And when I return it's already dusk,  the men have stopped tearing the air with their shrieking machine and I'm so grateful for that.


This is the last blog for a little while....I'm going to Portugal at the weekend  - Robin and I used to go every March. This time a dear friend is coming to join me for a few days...and I'll be back here in April.




Tuesday, 19 March 2019

Making a family archive.


One of my father's books, a book of prayer letters, African Angelus written in 1950.

All day, on the day of our brother's birthday,  I have been in the company of  my sisters sifting through  hundreds of old  photos and letters and poems and manuscripts and copies of family trees and newspaper cuttings and our father's books. 
And reading our mother's letters out loud to each other.
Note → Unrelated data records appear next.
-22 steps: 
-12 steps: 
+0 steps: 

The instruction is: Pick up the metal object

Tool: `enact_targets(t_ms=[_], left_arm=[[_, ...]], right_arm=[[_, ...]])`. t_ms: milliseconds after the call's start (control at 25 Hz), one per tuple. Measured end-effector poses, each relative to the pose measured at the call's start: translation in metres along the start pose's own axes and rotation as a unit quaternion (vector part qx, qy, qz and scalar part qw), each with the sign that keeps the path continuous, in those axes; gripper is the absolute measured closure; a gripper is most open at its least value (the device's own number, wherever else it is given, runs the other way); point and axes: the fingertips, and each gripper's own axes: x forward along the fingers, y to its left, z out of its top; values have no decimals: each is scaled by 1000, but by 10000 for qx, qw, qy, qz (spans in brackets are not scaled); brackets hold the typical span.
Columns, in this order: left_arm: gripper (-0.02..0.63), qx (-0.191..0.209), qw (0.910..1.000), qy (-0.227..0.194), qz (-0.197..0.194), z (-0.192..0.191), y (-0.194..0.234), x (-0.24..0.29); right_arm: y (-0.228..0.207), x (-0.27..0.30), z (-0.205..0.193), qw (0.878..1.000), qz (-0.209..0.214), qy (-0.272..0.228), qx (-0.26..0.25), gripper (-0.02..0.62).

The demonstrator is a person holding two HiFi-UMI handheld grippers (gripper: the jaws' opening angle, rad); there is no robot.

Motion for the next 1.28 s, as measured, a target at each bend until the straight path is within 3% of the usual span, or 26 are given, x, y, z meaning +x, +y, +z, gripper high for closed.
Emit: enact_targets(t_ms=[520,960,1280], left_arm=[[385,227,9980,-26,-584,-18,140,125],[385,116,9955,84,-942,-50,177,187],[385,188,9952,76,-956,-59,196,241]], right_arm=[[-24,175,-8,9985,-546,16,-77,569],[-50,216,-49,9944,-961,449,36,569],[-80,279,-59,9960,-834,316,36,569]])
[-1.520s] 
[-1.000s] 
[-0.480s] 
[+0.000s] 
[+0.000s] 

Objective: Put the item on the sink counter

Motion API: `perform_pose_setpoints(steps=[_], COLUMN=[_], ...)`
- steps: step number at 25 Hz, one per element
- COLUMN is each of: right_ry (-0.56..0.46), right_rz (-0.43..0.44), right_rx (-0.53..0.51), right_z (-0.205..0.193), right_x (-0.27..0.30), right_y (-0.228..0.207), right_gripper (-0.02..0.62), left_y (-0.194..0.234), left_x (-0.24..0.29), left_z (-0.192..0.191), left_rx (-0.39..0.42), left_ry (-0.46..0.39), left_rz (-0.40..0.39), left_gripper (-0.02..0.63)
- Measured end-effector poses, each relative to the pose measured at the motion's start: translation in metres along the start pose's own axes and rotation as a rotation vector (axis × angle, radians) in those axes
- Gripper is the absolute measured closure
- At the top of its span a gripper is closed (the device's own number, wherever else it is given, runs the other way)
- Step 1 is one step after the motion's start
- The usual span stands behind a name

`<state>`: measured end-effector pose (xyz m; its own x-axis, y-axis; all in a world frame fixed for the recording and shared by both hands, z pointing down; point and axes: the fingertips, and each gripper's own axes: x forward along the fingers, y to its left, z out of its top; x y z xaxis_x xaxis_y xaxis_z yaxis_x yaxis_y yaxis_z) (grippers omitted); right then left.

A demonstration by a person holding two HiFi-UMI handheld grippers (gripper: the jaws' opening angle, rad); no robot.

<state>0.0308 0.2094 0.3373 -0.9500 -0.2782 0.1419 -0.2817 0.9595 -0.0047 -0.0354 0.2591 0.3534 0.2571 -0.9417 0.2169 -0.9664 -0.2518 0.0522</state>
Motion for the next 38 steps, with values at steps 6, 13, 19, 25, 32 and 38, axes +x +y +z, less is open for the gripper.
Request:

Her voice so clear on the airmail from...as if she was sitting with us at the table, telling us the story of their holiday with her sister in South Africa.

We are working towards a family archive stored in 7 purple lidded plastic boxes - in one place - my spare room, one sister's attic or one sister's studio.
But first we have to see what we have.
And it's a treasure trove of our ancestors' lives and loves and families and work...wondering who will want it when we, like them, are long gone.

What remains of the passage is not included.